→ What you are asked to do: Word for word, reproduce the listing that follows, excluding any pictures it contains.
------------------------------------
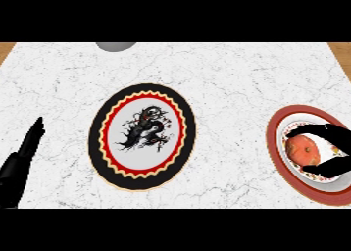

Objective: Pick the squash from the plate and place it in the plate

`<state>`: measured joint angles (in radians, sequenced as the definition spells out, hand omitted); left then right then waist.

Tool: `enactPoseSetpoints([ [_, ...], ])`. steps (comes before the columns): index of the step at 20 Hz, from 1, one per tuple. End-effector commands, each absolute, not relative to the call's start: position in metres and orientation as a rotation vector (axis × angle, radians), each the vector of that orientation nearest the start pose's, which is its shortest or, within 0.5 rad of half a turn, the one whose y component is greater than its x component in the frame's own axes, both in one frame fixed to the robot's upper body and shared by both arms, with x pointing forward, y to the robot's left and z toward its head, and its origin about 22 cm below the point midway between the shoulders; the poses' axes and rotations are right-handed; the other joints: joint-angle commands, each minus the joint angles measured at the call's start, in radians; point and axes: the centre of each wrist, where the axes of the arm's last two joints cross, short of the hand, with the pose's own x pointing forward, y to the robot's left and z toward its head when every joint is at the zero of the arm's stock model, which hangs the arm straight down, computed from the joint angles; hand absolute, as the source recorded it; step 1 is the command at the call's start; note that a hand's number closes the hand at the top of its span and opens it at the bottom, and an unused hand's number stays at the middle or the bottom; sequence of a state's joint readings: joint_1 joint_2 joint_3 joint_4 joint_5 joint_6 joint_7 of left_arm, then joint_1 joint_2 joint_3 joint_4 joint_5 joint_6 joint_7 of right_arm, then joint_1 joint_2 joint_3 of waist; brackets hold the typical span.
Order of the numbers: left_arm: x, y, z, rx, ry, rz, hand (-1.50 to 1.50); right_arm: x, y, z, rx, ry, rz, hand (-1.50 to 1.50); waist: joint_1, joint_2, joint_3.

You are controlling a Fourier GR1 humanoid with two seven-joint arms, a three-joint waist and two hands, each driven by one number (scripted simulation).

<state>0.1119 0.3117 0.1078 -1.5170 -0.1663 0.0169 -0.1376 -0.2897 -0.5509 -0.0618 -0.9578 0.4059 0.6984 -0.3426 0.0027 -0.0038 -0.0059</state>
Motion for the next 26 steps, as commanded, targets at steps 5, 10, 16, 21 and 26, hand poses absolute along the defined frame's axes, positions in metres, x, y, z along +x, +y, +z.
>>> enactPoseSetpoints([
  [5,0.2,0.342,0.002,0.457,-1.512,-0.292,0.0,0.299,-0.388,-0.003,0.015,-1.199,0.962,1.5,0.003,0.004,0.006],
  [10,0.225,0.318,0.0,0.439,-1.537,-0.34,0.0,0.366,-0.339,0.055,-0.356,-1.239,1.261,1.5,0.059,0.017,0.008],
  [16,0.237,0.31,0.001,0.42,-1.567,-0.342,0.0,0.41,-0.29,0.084,-0.659,-1.287,1.414,1.5,0.079,0.029,0.009],
  [21,0.222,0.336,0.008,0.453,-1.543,-0.32,0.0,0.423,-0.293,0.085,-0.758,-1.477,1.307,1.5,0.051,0.017,0.008],
  [26,0.226,0.335,0.003,0.464,-1.54,-0.308,0.0,0.438,-0.298,0.138,-0.82,-1.755,1.173,1.5,0.033,0.013,0.008],
])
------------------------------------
→ Reply:
Objective: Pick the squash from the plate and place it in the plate

`<state>`: measured joint angles (in radians, sequenced as the definition spells out, hand omitted); left then right then waist.

Tool: `enactPoseSetpoints([ [_, ...], ])`. steps (comes before the columns): index of the step at 20 Hz, from 1, one per tuple. End-effector commands, each absolute, not relative to the call's start: position in metres and orientation as a rotation vector (axis × angle, radians), each the vector of that orientation nearest the start pose's, which is its shortest or, within 0.5 rad of half a turn, the one whose y component is greater than its x component in the frame's own axes, both in one frame fixed to the robot's upper body and shared by both arms, with x pointing forward, y to the robot's left and z toward its head, and its origin about 22 cm below the point midway between the shoulders; the poses' axes and rotations are right-handed; the other joints: joint-angle commands, each minus the joint angles measured at the call's start, in radians; point and axes: the centre of each wrist, where the axes of the arm's last two joints cross, short of the hand, with the pose's own x pointing forward, y to the robot's left and z toward its head when every joint is at the zero of the arm's stock model, which hangs the arm straight down, computed from the joint angles; hand absolute, as the source recorded it; step 1 is the command at the call's start; note that a hand's number closes the hand at the top of its span and opens it at the bottom, and an unused hand's number stays at the middle or the bottom; sequence of a state's joint readings: joint_1 joint_2 joint_3 joint_4 joint_5 joint_6 joint_7 of left_arm, then joint_1 joint_2 joint_3 joint_4 joint_5 joint_6 joint_7 of right_arm, then joint_1 joint_2 joint_3 of waist; brackets hold the typical span.
Order of the numbers: left_arm: x, y, z, rx, ry, rz, hand (-1.50 to 1.50); right_arm: x, y, z, rx, ry, rz, hand (-1.50 to 1.50); waist: joint_1, joint_2, joint_3.

You are controlling a Fourier GR1 humanoid with two seven-joint arms, a three-joint waist and two hands, each driven by one number (scripted simulation).

<state>0.1119 0.3117 0.1078 -1.5170 -0.1663 0.0169 -0.1376 -0.2897 -0.5509 -0.0618 -0.9578 0.4059 0.6984 -0.3426 0.0027 -0.0038 -0.0059</state>
Motion for the next 26 steps, as commanded, targets at steps 5, 10, 16, 21 and 26, hand poses absolute along the defined frame's axes, positions in metres, x, y, z along +x, +y, +z.
>>> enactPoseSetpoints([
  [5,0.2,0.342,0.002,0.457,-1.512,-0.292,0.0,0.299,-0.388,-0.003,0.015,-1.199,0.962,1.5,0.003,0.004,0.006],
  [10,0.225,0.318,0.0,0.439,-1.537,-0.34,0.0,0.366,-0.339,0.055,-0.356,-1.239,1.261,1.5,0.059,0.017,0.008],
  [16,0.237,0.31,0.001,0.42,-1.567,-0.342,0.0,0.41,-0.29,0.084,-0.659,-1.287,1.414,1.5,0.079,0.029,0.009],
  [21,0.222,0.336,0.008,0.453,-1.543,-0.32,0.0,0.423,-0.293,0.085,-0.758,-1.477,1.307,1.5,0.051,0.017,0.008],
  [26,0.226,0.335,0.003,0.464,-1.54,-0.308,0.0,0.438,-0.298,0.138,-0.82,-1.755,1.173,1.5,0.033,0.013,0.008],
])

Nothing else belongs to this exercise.